Work order: Only the lines from the start of the entries through the line with "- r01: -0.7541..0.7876" are wanted; please output them exactly.

Material for the task:
########################################

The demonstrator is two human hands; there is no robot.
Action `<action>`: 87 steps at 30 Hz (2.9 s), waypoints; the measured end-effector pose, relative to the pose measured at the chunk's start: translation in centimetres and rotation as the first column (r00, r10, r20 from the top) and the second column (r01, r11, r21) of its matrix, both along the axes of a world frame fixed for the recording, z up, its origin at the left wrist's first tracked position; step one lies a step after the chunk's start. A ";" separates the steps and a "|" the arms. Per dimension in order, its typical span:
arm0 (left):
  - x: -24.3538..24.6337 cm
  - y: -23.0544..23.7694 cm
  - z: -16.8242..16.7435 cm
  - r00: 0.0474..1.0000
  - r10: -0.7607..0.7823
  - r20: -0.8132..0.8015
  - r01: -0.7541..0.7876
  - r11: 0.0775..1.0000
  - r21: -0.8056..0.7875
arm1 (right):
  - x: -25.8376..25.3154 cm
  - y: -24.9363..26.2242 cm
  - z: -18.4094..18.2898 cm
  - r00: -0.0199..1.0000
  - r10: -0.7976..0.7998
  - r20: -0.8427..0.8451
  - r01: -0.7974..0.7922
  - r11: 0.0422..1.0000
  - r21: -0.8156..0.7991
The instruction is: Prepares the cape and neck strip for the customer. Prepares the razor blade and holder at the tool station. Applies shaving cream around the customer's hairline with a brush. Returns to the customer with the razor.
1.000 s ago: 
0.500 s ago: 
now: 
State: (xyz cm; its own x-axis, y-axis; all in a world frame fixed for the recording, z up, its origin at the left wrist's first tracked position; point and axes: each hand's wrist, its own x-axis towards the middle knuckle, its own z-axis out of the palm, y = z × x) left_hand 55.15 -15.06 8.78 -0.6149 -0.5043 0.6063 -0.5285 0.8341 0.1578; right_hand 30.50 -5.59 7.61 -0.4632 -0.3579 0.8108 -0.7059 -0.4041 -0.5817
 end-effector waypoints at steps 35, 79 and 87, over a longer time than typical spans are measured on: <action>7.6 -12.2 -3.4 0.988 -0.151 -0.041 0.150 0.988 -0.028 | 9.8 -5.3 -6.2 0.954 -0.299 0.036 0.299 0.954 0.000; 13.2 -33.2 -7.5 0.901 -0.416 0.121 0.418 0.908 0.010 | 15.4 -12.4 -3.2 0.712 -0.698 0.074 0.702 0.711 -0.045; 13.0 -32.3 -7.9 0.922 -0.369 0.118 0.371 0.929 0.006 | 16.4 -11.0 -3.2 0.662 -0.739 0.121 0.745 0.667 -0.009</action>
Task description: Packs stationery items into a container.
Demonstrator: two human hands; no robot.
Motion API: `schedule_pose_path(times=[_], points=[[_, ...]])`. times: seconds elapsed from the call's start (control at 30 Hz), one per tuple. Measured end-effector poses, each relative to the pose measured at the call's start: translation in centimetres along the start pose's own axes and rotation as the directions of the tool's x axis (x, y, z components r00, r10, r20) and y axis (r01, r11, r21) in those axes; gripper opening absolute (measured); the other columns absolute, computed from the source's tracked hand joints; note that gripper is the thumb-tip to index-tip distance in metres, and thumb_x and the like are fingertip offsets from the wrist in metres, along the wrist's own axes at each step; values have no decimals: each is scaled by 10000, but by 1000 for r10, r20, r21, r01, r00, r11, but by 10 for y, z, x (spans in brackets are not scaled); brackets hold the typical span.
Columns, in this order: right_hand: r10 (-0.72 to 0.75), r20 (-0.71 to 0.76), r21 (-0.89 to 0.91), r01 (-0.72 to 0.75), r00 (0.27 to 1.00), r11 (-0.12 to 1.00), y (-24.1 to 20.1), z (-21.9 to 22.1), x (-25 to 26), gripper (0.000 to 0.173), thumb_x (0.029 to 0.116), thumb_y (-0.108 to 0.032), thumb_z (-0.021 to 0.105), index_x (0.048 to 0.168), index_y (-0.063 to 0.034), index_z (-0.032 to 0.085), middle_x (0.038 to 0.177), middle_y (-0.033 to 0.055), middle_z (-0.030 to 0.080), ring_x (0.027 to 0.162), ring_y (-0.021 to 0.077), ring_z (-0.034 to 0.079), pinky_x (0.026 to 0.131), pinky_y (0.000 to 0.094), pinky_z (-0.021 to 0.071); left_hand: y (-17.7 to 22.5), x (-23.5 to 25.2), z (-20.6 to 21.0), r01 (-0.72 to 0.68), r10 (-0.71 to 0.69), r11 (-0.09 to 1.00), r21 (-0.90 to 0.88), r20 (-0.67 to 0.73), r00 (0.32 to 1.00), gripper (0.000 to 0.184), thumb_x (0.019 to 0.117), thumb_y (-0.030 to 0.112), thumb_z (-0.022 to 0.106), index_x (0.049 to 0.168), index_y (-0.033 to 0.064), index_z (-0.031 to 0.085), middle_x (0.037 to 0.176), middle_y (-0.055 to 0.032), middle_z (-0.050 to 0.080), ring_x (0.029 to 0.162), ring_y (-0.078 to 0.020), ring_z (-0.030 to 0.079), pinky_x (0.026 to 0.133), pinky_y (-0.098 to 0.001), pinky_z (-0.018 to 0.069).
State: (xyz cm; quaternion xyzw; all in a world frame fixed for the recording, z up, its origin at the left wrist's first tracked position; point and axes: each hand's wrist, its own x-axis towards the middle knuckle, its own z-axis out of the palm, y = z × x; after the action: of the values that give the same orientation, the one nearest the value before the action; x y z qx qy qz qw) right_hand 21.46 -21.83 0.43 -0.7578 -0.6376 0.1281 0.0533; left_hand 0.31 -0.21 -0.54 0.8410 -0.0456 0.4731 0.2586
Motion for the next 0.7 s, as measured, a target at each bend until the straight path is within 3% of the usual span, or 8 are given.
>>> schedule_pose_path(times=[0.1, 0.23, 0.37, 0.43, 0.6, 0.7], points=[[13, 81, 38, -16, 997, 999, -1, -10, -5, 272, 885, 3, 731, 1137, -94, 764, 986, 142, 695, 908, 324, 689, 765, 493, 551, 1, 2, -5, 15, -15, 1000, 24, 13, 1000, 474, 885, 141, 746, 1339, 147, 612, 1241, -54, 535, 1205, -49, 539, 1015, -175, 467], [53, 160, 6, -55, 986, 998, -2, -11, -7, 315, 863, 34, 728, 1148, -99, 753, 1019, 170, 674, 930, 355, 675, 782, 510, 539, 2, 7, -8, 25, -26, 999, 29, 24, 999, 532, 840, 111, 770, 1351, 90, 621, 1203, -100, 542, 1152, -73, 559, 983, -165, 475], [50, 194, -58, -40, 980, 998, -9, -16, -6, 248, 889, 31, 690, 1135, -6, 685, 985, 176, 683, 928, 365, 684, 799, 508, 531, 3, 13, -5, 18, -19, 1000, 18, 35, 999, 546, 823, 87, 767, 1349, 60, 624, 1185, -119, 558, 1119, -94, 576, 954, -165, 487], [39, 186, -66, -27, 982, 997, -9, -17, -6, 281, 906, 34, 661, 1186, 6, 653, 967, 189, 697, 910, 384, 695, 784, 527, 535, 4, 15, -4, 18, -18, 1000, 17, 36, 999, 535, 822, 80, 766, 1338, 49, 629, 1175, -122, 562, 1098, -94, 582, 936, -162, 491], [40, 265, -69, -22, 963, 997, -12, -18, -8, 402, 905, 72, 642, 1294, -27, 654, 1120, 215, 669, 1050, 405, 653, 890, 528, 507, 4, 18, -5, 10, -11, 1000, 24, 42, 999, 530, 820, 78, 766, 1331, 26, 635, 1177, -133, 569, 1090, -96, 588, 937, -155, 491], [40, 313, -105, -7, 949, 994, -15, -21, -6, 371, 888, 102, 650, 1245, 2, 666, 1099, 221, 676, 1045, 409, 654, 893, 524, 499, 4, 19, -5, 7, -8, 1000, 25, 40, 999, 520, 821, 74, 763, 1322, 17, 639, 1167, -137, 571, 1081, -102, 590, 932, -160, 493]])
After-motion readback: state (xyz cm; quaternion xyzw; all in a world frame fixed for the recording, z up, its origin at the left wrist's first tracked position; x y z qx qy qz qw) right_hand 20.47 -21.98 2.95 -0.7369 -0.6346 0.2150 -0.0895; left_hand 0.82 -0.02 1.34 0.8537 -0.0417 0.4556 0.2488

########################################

Completed task:
The demonstrator is two human hands; there is no robot.
Action `<action>`: 87 steps at 30 Hz (2.9 s), waypoints; the measured end-effector pose, relative to the pose measured at the chunk's start: translation in centimetres and rotation as the first column (r00, r10, r20 from the top) and the second column (r01, r11, r21) of its matrix, both along the axes of a world frame fixed for the recording, z up, its origin at the left wrist's first tracked position; step one lies a step after the chunk's start. A ";" separates the steps and a "|" the arms. Per dimension in order, its typical span:
arm0 (left):
  - x: -24.3538..24.6337 cm
  - y: -23.0544..23.7694 cm
  - z: -16.8242..16.7435 cm
  - r00: 0.0474..1.0000
  - r10: -0.7607..0.7823
  - r20: -0.8132..0.8015
  - r01: -0.7541..0.7876

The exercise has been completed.